On a roll, Jahid was then sponsored by Carleton to attend September’s One Young World summit in Ottawa, where he won the Resolution Project’s Social Venture Challenge competition, which provides young people with social entrepreneurship in mind with seed funding and mentorship.
All of these experiences have helped You See Clear form collaborations with a Massachusetts Institute of Technology spin-off, EyeNetra, which has developed a technology for measuring eyeglass prescriptions using a smartphone, and VisionSpring, a New York-based company that partners with other organizations to manufacture affordable glasses for distribution in countries like India and Bangladesh.
“Babur has pulled together two platforms that already existed — affordable vision tests and affordable eyewear — and transformed them into an innovative social enterprise to be based in Afghanistan,” says Hobin. “He has taken everything he’s been through in this life and turned it into something positive for society.”
Tackling Global Challenges
The launch of You See Clear will be celebrated with a reception at 1125@Carleton at 5 p.m. on Wednesday, Nov. 23.
After the successes of its Born Social Fellowship, 1125@Carleton is now moving on to participate in The Global Challenge, a chance for students and recent graduates to learn more about the issues they care about, and to present their findings to a broad audience.
“Tackling global challenges with credibility starts with understanding a problem and its wider context, rather than jumping straight into a business plan or an idea for a quick fix,” declares the 1125@Carleton website. “Participants in the Global Challenge are asked to demonstrate a deep understanding of a pressing social or environmental issue by mapping out the landscape of the current solutions and identifying missing opportunities for positive change.”
The winning team from Carleton will be invited to the Canadian national final competition in March in Toronto and will compete to win a place at the Global Challenge Final at the University of Oxford, where teams will compete for $2,500 in prize money.
Jahid’s next step is to raise $20,000 in grants by the end of the year to run a You See Clear pilot project in Afghanistan in the spring. With the funding, he plans to provide 500 pairs of glasses for free.
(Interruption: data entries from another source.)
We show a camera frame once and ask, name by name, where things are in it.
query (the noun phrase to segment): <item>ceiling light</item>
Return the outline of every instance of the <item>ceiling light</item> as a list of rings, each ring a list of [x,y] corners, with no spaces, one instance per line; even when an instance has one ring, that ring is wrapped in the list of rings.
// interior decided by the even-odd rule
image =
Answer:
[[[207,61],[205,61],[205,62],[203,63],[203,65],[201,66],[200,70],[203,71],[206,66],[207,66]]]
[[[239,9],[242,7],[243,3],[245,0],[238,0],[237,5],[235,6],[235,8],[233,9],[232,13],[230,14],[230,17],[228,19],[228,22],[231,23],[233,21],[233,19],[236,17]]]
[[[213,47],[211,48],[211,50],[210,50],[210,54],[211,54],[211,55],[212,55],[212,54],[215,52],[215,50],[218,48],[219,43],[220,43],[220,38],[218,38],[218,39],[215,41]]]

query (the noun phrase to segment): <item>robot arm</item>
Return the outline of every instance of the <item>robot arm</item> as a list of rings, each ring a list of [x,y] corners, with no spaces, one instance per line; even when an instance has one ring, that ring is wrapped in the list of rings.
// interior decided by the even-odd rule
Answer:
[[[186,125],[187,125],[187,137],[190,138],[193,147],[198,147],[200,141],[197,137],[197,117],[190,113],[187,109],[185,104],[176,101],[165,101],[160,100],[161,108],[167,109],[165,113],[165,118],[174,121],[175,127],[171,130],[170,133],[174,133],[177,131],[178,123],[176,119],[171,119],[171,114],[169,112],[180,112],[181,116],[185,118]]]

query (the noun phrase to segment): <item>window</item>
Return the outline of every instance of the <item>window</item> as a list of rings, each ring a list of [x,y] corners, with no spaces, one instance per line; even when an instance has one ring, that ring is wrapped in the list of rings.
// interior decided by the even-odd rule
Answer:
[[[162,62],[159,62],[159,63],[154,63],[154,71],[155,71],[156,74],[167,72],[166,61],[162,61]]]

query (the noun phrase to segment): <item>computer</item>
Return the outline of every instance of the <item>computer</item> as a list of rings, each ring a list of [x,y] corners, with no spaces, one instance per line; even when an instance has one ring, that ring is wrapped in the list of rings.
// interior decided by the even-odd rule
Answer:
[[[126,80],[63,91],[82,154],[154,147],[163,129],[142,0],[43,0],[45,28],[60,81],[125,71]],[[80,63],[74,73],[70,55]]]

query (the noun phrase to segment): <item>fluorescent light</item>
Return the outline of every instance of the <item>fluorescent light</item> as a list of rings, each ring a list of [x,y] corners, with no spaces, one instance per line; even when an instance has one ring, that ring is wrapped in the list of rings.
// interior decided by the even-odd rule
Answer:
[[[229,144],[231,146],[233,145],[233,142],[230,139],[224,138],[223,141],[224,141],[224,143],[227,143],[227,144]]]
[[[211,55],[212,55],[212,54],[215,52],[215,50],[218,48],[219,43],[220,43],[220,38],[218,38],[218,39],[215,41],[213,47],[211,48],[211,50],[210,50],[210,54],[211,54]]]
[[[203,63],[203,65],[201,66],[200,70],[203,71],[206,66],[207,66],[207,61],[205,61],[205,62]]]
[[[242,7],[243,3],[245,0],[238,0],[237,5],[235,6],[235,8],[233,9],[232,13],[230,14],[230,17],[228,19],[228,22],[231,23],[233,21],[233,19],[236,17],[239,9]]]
After that, he hopes to raise $100,000 to set up a clinic in Afghanistan to start doing vision tests and selling glasses. Initially, there will be one location, but his goal is to roll out the service to each of the country’s 34 provinces one at a time, and subsequently to other developing countries.
The glasses, which will cost roughly $3 apiece to manufacture, will be sold for around $5. The revenue generated will be used to expand You See Clear’s reach.
But even this is just a start for Jahid, who believes that one reason Afghanistan has been mired in war and violence for so long is that people are afraid to challenge the powers that be.
“You See Clear is just a small part of a big vision I have for public health in Afghanistan,” he says. “People don’t stand up because they’re afraid of criminals, the government and fundamentalists. We have to stand up for our rights.
“Fundamentalists want illiteracy, especially among women. People cannot strive toward their dreams if they cannot see.
“Carleton is my home now. I feel privileged and blessed to be here. I could stay in Canada and be safe for the rest of my life. But I have to go back to Afghanistan and try to help change things. If I can be a small part of a big change, I’ll be very happy.”